Ich spreche dann noch mal mit dem Leichathletiktrainer und frage, worauf denn die ganzen Trainer mit ihren Klemmbrettern so bei den Kindern geachtet hätten. Und dann kommen u. a. so weiche Faktoren wie "Wille" und "Anstrengungsbereitschaft". Damit ist der arme Mann geliefert: Ich frage ihm Löcher in den Bauch. Er hält das gelassen aus und antwortet freundlich auf jede noch so naive Frage von mir. Die subjektiven Einschätzungen der einzelnen Trainer waren heute fast alle deckungsgleich und korrelieren in der Regel mit den objektiven Messergebnissen. Und ich erfahre, dass auch Eltern gesichtet werden, weil das Umfeld für ein Kind stimmen muss. Irgendwann habe ich ein schlechtes Gewissen, und ich höre auf mit der Fragerei, obwohl ich mir das eigentlich stundenlang anhören könnte.

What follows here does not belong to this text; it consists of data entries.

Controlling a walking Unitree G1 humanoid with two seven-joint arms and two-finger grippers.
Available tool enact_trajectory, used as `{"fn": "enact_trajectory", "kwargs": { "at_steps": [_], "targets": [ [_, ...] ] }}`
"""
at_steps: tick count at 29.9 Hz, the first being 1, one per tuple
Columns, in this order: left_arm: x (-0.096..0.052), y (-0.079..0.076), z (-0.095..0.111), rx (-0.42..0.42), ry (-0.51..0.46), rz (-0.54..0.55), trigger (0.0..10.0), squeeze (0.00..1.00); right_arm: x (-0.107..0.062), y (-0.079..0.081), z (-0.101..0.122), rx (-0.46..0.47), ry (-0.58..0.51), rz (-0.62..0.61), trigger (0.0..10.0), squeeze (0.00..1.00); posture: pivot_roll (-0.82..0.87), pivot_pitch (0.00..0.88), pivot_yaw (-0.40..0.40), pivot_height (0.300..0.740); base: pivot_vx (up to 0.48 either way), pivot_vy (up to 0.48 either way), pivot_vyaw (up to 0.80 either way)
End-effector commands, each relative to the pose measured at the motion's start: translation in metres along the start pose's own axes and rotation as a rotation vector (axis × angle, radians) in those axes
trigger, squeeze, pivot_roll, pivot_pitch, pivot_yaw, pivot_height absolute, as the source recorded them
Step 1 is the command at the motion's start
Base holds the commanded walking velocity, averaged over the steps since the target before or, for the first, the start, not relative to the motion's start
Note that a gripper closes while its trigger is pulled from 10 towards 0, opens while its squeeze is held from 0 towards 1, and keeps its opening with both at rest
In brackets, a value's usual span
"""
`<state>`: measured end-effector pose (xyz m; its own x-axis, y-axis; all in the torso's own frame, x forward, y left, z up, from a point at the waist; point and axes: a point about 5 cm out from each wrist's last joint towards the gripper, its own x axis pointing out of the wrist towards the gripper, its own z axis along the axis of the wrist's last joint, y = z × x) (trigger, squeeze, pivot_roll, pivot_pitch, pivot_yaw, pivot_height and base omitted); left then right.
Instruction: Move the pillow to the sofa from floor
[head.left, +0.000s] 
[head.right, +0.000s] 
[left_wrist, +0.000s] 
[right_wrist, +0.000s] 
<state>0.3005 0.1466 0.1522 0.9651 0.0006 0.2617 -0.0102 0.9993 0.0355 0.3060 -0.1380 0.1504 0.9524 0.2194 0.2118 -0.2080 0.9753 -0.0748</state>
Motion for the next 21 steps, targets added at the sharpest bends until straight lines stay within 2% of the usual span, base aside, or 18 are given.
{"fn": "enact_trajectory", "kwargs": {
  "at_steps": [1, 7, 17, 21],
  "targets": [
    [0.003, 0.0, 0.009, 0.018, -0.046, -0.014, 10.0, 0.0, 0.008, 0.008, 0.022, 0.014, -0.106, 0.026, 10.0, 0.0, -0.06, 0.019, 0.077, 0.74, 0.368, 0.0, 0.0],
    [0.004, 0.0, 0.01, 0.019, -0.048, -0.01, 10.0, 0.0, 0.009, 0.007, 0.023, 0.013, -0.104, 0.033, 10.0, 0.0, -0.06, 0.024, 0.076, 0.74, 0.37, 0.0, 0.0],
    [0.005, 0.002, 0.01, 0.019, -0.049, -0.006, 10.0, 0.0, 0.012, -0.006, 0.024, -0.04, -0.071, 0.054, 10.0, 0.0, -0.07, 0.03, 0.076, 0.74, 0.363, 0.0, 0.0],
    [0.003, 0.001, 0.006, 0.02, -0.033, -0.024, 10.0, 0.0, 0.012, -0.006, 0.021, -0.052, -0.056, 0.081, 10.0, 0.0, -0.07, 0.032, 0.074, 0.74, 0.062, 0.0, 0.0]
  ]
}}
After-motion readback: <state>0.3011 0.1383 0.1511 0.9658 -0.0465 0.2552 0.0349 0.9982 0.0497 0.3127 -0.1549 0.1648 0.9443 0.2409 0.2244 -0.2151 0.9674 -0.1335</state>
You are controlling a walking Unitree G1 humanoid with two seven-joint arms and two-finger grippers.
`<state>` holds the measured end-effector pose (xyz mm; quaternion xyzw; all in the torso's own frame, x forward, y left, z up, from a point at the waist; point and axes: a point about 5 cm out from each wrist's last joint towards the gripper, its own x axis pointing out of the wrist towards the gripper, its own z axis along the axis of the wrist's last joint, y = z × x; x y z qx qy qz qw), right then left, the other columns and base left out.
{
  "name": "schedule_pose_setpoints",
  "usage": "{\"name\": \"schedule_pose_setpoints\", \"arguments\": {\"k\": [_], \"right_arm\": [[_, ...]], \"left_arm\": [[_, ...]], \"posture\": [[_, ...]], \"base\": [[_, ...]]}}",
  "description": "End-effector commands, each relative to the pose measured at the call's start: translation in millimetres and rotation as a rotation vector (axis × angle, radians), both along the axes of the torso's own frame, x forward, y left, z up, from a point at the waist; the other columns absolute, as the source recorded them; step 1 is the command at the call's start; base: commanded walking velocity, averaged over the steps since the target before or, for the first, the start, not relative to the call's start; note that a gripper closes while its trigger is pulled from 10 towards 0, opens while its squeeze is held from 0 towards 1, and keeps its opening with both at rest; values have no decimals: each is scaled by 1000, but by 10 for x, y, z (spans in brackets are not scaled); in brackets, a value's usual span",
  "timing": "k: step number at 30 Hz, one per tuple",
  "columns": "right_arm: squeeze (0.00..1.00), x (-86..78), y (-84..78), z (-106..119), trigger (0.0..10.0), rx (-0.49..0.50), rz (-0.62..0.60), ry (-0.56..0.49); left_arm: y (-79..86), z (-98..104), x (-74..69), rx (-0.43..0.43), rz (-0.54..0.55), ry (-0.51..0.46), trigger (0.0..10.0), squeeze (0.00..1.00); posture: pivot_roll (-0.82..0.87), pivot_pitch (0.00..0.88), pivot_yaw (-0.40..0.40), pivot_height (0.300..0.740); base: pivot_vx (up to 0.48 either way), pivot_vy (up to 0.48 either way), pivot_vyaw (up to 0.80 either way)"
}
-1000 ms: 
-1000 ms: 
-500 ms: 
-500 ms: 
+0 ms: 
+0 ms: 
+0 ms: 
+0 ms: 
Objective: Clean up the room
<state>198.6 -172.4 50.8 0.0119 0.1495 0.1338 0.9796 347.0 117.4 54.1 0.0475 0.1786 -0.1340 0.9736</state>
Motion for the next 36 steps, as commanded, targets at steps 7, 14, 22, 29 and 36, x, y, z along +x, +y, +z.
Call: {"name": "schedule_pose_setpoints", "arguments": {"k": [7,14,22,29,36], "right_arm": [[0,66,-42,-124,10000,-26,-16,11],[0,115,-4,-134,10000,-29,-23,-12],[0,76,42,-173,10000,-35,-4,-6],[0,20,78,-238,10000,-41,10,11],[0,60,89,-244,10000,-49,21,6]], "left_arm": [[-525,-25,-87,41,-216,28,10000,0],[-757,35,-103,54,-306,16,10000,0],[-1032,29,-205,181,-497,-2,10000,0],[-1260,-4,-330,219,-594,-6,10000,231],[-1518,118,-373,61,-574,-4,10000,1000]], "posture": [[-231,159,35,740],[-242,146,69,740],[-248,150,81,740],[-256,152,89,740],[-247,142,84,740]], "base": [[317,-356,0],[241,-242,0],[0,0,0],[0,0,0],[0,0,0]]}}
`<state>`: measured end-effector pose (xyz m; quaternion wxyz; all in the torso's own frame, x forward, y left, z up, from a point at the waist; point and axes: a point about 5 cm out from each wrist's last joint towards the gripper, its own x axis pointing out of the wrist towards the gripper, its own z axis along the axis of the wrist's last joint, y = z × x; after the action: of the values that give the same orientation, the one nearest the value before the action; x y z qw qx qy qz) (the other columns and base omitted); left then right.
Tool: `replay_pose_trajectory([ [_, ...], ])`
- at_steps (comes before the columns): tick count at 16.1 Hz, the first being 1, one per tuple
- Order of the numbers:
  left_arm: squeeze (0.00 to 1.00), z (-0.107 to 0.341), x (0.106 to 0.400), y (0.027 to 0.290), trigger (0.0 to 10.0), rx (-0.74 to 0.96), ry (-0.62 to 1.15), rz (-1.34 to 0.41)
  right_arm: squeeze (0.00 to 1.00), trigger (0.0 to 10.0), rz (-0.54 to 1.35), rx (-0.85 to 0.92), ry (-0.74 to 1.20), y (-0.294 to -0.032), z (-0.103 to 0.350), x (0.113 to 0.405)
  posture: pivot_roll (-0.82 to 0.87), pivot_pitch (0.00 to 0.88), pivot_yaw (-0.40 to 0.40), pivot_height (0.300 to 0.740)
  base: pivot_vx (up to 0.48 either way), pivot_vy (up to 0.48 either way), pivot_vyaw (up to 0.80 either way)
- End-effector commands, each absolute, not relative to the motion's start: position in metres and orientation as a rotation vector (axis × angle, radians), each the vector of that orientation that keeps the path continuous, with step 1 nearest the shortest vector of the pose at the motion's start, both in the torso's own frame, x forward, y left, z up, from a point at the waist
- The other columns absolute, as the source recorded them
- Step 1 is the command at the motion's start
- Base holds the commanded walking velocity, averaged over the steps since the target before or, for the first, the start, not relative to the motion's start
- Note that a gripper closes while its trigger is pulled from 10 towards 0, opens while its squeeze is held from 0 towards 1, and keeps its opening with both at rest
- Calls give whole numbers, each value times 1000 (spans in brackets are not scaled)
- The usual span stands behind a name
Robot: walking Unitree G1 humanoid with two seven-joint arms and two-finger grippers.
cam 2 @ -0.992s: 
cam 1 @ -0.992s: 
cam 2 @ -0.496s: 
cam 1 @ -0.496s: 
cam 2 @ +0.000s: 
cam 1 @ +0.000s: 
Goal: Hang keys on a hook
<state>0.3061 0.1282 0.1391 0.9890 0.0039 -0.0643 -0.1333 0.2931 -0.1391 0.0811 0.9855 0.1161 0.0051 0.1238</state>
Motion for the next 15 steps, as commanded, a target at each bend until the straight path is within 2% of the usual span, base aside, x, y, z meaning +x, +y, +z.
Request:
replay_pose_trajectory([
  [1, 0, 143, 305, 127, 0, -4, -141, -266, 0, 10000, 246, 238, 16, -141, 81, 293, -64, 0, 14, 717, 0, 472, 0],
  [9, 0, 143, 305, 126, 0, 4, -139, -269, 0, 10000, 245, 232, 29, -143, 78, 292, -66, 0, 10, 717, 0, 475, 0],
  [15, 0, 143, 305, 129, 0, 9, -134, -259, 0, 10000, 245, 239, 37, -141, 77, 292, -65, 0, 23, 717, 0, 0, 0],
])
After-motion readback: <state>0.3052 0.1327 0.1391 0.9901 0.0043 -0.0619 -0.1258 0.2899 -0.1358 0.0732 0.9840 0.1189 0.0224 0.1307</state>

Als wir im Auto sitzen, lassen wir den Vormittag erst mal sacken. Dass eine Sichtung in dem Alter noch gar nicht wirklich Sinn macht, hatte ich erfahren, und vieles mehr, was wir uns jetzt mal überlegen sollten. So fahren wir denn still mit dem Auto nach Hause, nur das Radio dudelt vor sich hin. In die Stille hinein meint der Junior unvermittelt: "Danke, Mama, dass du da heute mit mir hingefahren bist!" "Oh," antworte ich total überrascht, "gern geschehen. Hat mir Spaß gemacht." "Mir auch," meint er nur und dann dudelt wieder das Radio.
Wieder hängt jeder seinen Gedanken nach und ich fange an zu überlegen, ob ich eine schlechte Mutter bin, weil mein Kind sich für Dinge bedankt, die doch eigentlich selbstverständlich sind.